姚 益,曾小飞,李 卫,姚中山,贾维坤
肺癌是发病率、病死率最高的恶性肿瘤,其中85%为非小细胞肺癌(non-small cell lung cancer, NSCLC)[1]。大多数肺癌患者就诊时肿瘤已发展为中晚期[2],5年生存率仅为19.7%,其术后复发和转移仍是两个最具挑战性的障碍[3]。然而,肿瘤的侵袭转移、增殖是多种抑癌基因及癌基因共同参与的病理过程[4]。

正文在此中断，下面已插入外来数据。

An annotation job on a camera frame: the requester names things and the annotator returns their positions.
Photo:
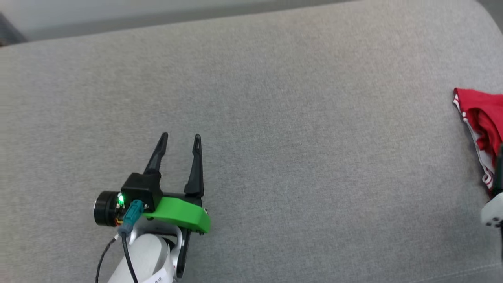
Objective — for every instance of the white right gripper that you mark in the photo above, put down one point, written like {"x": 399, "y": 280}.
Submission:
{"x": 494, "y": 214}

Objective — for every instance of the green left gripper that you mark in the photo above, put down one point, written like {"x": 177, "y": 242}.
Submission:
{"x": 180, "y": 212}

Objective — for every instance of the red and white basketball jersey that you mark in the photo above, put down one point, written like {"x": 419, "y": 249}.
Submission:
{"x": 483, "y": 114}

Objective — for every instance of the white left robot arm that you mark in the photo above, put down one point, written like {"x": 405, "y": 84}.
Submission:
{"x": 149, "y": 255}

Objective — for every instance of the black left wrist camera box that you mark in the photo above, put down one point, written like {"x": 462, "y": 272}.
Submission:
{"x": 141, "y": 188}

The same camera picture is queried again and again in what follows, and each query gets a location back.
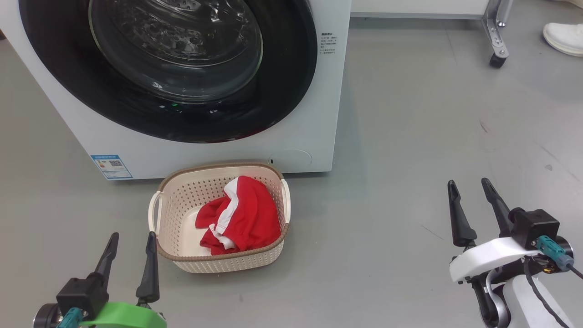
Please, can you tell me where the blue energy label sticker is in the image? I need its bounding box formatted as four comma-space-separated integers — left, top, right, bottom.
90, 154, 133, 180

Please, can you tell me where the grey metal frame leg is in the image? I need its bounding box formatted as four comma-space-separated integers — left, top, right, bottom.
482, 0, 514, 57

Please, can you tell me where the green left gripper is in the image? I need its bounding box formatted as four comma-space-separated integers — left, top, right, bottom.
80, 231, 168, 328

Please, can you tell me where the red and white garment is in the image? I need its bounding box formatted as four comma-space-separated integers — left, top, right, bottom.
195, 175, 281, 256

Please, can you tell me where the cream perforated laundry basket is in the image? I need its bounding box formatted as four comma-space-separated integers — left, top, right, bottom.
148, 163, 291, 274

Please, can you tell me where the white sneaker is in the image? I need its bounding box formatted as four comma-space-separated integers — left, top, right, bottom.
543, 23, 583, 57

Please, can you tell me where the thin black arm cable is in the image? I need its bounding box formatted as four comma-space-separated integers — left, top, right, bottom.
522, 257, 570, 328

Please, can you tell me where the small black text label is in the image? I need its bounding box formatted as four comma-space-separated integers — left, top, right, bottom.
320, 32, 339, 56

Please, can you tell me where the white front-load washing machine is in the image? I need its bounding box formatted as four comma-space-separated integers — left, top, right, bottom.
0, 0, 352, 181

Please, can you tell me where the black cable teal plug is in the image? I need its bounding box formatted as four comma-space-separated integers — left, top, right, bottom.
535, 236, 583, 279
57, 307, 85, 328

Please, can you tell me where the washing machine door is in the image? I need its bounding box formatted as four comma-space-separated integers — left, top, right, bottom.
18, 0, 318, 144

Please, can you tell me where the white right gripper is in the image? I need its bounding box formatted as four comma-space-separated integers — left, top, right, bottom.
447, 178, 542, 285

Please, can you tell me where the round white filter cover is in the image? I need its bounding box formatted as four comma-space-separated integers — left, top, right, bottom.
273, 149, 313, 168

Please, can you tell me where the white board panel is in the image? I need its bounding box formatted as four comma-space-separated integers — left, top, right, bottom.
351, 0, 490, 20

本实验分析NSCLC中G蛋白偶联受体120(G-protein coupled receptor 120, GPR120)、血管内皮生长因子(vascular endothelial growth factorm, VEGF)的表达及与预后的关系,旨在寻找预测NSCLC侵袭转移及预后的分子标志物,初步探讨NSCLC的发生和浸润转移机制,有助于提前选择肺癌患者的综合治疗策略和进一步改善NSCLC患者的生存率。
1.1 临床资料(1)收集2017年6月~2019年10月成都医学院第一附属医院胸心外科行肺癌根治术的42例新鲜肺癌组织及对应的癌旁肺组织(距离肿瘤边缘>2 cm),均经病理学明确诊断。(2)另收集病理科2017年1月~2019年6月存档的85例NSCLC石蜡切块及62例对应癌旁正常肺组织。85例NSCLC中男性57例,女性28例;年龄36~79岁,平均61.9岁;肿瘤直径≥5 cm者30例,肿瘤直径<5 cm者55例;其中腺癌48例,鳞癌26例,其他类型11例;中+高分化56例,低+未分化29例;淋巴结转移阳性者32例;远处转移14例;TNM分期:Ⅰ期35例,Ⅱ期15例,Ⅲ期21例,Ⅳ期14例。随访采用查阅患者复查资料结合电话方式进行,随访时间6~36个月,随访截止时间2019年12月31日,失访者随访时间按截尾数据处理。
1.2 主要试剂总RNA提取试剂、cDNA逆转录试剂盒均购自索莱宝生物公司;Anti-GPCR GPR120抗体(ab230869)购自美国Abcam Biochemicals公司;Anti-VEGF购自武汉三鹰生物公司。
1.3 方法
1.3.1qPCR 对42例新鲜NSCLC肿瘤组织和癌旁组织样本进行qPCR分析。进行总RNA提取并进一步行qPCR分析,比较配对的两组间差异;同时绘制散点图,分析GPR120与VEGF mRNA表达的相关性。GPR120正向引物5′-TTGAACTTCTTGGT GCCAGGACTG-3′,反向引物5′-CCGTGAGCCTCTTC CTTGATGC-3′。VEGF正向引物5′-TGCAATGGAT CAAGGACCAGAGG-3′,反向引物5′-TGCAGCCAG CAAGAAGCATCAG-3′。标准化基准物为β-actin,其正向引物5′-GTGGCCGAGGACTTTGATTG-3′,反向引物5′-CCTGTAACAACGCATCTCATATT-3′。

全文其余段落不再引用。